- Published: 01/01/2015
- ISBN: 9781846275630
- Granta Books
- 192 pages
The Vegetarian
Han Kang
Translated by Deborah Smith
Yeong-hye and her husband are ordinary people. He is an office worker with moderate ambitions and mild manners; she is an uninspired but dutiful wife. The acceptable flatline of their marriage is interrupted when Yeong-hye, seeking a more ‘plant-like’ existence, decides to become a vegetarian, prompted by grotesque recurring nightmares. In South Korea, where vegetarianism is almost unheard-of and societal mores are strictly obeyed, Yeong-hye’s decision is a shocking act of subversion.

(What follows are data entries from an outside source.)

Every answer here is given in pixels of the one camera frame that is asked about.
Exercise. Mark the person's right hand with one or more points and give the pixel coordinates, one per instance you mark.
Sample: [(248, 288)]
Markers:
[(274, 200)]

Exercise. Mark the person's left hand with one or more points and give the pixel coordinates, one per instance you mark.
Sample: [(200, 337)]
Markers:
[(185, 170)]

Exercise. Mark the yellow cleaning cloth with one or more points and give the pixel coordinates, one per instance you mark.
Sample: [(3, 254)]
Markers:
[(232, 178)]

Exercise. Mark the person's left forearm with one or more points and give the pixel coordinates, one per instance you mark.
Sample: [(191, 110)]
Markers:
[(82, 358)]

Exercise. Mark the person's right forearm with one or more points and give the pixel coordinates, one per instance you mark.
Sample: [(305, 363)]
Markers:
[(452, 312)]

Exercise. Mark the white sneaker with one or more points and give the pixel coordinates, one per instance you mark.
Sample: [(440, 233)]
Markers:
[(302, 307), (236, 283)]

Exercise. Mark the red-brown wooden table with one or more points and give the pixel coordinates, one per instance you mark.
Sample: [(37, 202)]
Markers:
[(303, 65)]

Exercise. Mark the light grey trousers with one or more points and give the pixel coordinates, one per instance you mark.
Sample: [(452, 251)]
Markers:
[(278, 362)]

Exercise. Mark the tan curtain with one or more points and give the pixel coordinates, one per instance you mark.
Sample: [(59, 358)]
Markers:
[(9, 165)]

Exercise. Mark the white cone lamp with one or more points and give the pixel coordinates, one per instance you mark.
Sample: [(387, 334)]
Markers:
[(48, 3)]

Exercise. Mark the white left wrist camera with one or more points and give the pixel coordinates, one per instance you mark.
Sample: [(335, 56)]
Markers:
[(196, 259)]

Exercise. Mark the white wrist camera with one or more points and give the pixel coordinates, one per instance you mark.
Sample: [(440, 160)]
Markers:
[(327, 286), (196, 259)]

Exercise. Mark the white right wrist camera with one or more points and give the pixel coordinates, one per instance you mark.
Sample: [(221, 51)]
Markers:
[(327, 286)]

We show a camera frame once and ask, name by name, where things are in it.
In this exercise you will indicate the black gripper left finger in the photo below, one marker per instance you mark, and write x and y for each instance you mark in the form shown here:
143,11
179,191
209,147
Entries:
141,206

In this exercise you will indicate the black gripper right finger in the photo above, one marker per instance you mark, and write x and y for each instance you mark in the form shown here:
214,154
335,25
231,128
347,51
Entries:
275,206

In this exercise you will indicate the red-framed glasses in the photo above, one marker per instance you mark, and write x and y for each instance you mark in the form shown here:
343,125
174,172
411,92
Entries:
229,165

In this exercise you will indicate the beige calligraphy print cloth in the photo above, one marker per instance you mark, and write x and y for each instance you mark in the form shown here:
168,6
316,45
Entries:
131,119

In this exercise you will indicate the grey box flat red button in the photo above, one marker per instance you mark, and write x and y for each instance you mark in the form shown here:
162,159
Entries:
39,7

Her passive rebellion manifests in ever more bizarre and frightening forms, leading her bland husband to self-justified acts of sexual sadism. His cruelties drive her towards attempted suicide and hospitalisation. She unknowingly captivates her sister’s husband, a video artist. She becomes the focus of his increasingly erotic and unhinged artworks, while spiralling further and further into her fantasies of abandoning her fleshly prison and becoming – impossibly, ecstatically – a tree.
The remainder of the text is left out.